Incoming traffic is not blocked. I show that the port is open online and can ping it successfully from yougetsignal.com (pm for domain/IP). Also, the docker logs show that it is downloading happily with “INFO piecestore downloaded” notes every few minutes
The Identity - Node Operator link you sent returns back the results of 2 and 3 respectively.
Then something blocking the traffic, because satellite is unable to request your node. It sends a message, not the ICMP ping, if it got no response, it consider your node as offline.
Please note, each satellite checking your node independently.
Please, try to use Chrome browser in Incognito mode on your dashboard, make sure that you looking on the dashboard of the node in question.

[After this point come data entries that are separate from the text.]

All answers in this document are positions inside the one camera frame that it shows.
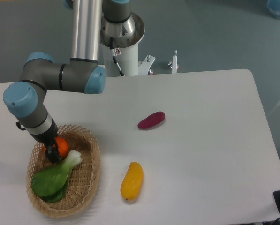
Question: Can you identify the white stand foot with caster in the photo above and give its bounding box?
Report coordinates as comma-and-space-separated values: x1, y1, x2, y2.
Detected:
168, 50, 179, 74

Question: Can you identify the woven wicker basket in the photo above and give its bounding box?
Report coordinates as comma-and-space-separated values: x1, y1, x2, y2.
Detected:
26, 124, 100, 218

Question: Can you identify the purple sweet potato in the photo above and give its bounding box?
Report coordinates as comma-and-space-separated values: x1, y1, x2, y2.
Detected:
137, 111, 166, 130

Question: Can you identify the blue plastic bag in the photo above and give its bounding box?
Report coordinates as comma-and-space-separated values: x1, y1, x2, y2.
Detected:
267, 0, 280, 19

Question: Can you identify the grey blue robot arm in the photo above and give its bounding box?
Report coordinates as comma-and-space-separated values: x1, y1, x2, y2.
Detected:
3, 0, 131, 163

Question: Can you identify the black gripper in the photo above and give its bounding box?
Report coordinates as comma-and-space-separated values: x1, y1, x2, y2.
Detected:
31, 122, 61, 163

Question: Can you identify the yellow mango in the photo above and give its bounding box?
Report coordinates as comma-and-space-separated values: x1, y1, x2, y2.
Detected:
120, 162, 144, 201

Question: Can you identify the green bok choy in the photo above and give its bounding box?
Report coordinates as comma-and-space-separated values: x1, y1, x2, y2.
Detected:
31, 150, 83, 203

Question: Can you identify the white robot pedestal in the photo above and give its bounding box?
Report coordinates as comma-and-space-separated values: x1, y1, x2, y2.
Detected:
100, 12, 155, 77

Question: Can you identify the orange fruit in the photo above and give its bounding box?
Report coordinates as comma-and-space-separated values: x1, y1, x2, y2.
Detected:
55, 137, 68, 159

It still shows, “4 hours ago”, which seems strange, all satellites show 100/100 on suspension/audit for that node. Why is it pinned at “4 hours ago” for the last 16 hours?
PM and you can probe the server all you like. I can’t figure out what changed.
I just ran docker stop [all the nodes], then docker start [all the nodes]. The uptime that previously was shown as 16h 6m, is now…4 hours. It should be zero. …it’s still, “Offline”
Would this prevent me from gracefully exiting the network?
Last contact - it’s a timestamp when your node is successfully contacted all satellites.
The satellite do not use an ICMP ping to determine is your node available or not, instead it sends a message to the node and expect a respond.
The last successful respond was 4 hours ago.
If your node keeps show an uptime even after restart it doesn’t looks like normal.
Please do not only docker stop, but docker rm too and run them back.
Brought them up one by one, they all came up without error. Returning to the dashboard, they are still “Offline”, and the times still read 4hr and 4hr. If the 4 hour was accurate, it should have drifted by now…seeing as how it is a few hours later if that was really the “last contact”.
It’s dangerous in such case. If your node would be considered as offline, the Graceful Exit will fail after a few days offline and node would be disqualified.
# curl -L http://localhost:14002/api/sno | jq '.lastPinged' % Total % Received % Xferd Average Speed Time Time Time Current Dload Upload Total Spent Left Speed 100 44 100 44 0 0 44000 0 --:--:-- --:--:-- --:--:-- 44000 100 1416 100 1416 0 0 460k 0 --:--:-- --:--:-- --:--:-- 460k "2021-05-10T18:18:38.593081582Z" # date Mon 10 May 2021 06:18:43 PM UTC
…still shows as “Offline”, last contact is +4 hr, online for +4:23hr…which I read as “recently contacted ‘just now’, and online for 23 minutes”. Still don’t get the “Offline” thing though.
I believe we’ve seen this before if the local machine has a different time zone. The web dashboard seems to compare to local time. So this is especially relevant if you’re opening the web dash board on a remote machine.
Even if the time looks correct make sure the local machine is also set to the correct time zone. Otherwise if the timezones is wrong, but the time is correct, the local system would derive UTC wrong.